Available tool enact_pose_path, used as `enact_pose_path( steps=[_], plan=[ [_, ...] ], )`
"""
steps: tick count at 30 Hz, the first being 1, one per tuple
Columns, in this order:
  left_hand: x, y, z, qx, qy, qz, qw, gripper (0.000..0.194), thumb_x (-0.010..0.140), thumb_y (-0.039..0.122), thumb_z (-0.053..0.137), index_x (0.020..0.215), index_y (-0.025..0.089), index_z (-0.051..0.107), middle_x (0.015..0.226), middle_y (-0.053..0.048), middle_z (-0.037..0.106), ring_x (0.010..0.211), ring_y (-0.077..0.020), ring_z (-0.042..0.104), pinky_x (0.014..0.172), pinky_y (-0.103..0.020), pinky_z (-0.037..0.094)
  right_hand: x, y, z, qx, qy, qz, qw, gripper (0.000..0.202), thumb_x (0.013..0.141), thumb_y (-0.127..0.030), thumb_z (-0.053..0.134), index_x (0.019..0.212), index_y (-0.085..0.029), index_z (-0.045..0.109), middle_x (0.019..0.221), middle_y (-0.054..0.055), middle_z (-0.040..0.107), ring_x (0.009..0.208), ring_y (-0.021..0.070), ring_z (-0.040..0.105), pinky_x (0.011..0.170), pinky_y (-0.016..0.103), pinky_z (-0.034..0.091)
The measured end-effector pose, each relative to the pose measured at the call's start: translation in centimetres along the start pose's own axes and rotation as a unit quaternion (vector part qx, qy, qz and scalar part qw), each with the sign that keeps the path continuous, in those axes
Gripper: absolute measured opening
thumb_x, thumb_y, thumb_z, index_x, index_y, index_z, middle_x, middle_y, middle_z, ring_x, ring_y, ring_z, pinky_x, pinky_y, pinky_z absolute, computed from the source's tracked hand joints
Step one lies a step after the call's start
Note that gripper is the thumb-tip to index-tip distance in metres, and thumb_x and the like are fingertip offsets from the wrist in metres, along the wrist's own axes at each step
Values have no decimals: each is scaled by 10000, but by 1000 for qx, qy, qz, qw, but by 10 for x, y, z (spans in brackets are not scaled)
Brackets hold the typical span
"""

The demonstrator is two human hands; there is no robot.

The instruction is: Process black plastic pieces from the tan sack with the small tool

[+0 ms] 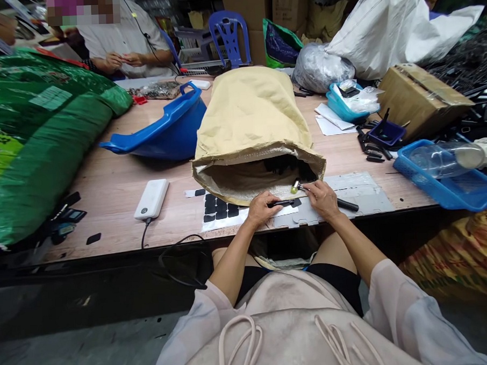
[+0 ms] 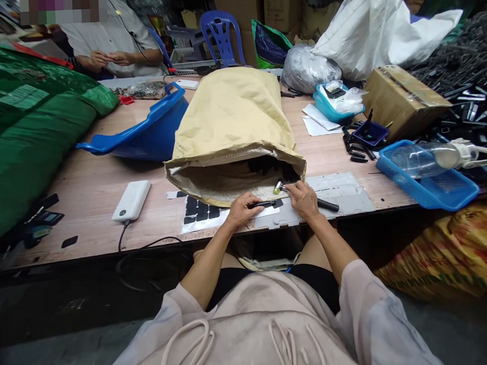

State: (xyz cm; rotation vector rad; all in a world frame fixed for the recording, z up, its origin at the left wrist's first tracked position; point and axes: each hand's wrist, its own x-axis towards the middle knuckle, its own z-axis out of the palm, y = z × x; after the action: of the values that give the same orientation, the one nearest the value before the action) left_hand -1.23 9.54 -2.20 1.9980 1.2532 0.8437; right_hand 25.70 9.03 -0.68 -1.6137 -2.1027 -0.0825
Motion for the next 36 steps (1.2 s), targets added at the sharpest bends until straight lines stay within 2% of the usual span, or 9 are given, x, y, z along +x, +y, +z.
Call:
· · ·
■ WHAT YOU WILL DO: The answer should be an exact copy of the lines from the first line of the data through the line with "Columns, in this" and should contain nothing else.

■ RESPONSE AREA:
Available tool enact_pose_path, used as `enact_pose_path( steps=[_], plan=[ [_, ...] ], )`
"""
steps: tick count at 30 Hz, the first being 1, one per tuple
Columns, in this order:

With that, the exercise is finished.